### WHAT TO WORK ON:
Would you transcribe exactly the lines below, starting at the one that contains "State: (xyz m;" and ending with the last line, both included? Leave out all other lines.

[EXERCISE DATA Boundary: Start]

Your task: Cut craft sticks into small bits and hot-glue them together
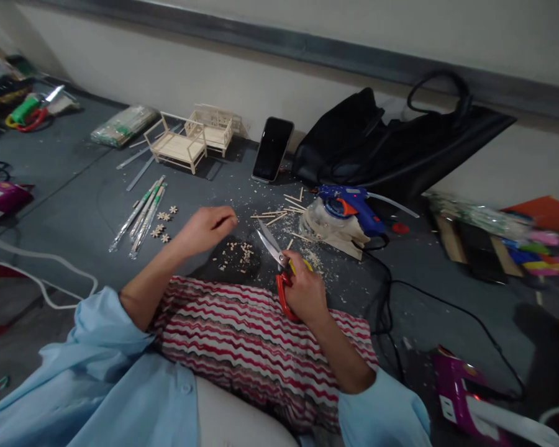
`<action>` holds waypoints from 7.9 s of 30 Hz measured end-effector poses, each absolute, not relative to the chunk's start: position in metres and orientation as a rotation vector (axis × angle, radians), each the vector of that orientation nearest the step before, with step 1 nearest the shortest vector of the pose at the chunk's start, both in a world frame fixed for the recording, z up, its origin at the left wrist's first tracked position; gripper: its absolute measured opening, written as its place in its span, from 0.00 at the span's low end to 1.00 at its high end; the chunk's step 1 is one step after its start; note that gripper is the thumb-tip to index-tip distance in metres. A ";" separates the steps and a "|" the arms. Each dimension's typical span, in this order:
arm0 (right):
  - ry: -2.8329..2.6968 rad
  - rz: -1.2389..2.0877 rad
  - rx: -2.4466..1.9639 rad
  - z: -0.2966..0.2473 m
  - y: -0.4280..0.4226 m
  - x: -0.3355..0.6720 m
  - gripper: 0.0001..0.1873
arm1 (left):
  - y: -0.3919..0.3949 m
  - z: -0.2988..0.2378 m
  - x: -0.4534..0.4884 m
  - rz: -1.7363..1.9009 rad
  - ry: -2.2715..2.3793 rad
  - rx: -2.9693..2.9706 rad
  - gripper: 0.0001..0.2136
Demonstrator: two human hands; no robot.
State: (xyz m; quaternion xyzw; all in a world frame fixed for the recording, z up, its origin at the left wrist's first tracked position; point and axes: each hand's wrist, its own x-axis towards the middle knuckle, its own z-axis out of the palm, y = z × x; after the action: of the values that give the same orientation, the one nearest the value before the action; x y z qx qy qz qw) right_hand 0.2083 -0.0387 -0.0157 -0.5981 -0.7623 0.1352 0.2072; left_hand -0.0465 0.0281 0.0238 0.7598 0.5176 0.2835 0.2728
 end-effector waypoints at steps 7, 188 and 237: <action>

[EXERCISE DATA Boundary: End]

### EXERCISE ANSWER:
State: (xyz m; quaternion xyzw; all in a world frame fixed for the recording, z up, its origin at the left wrist's first tracked position; point and axes: each hand's wrist, its own x-axis towards the middle knuckle, its own z-axis out of the palm, y = z × x; after the action: of the values that give the same orientation, the one nearest the value before the action; x y z qx qy qz qw) right_hand 0.2083 -0.0387 -0.0157 -0.5981 -0.7623 0.1352 0.2072; left_hand -0.0465 0.0281 0.0238 0.7598 0.5176 0.2835 0.2728
 end-effector waypoints at steps 7, 188 and 237: <action>

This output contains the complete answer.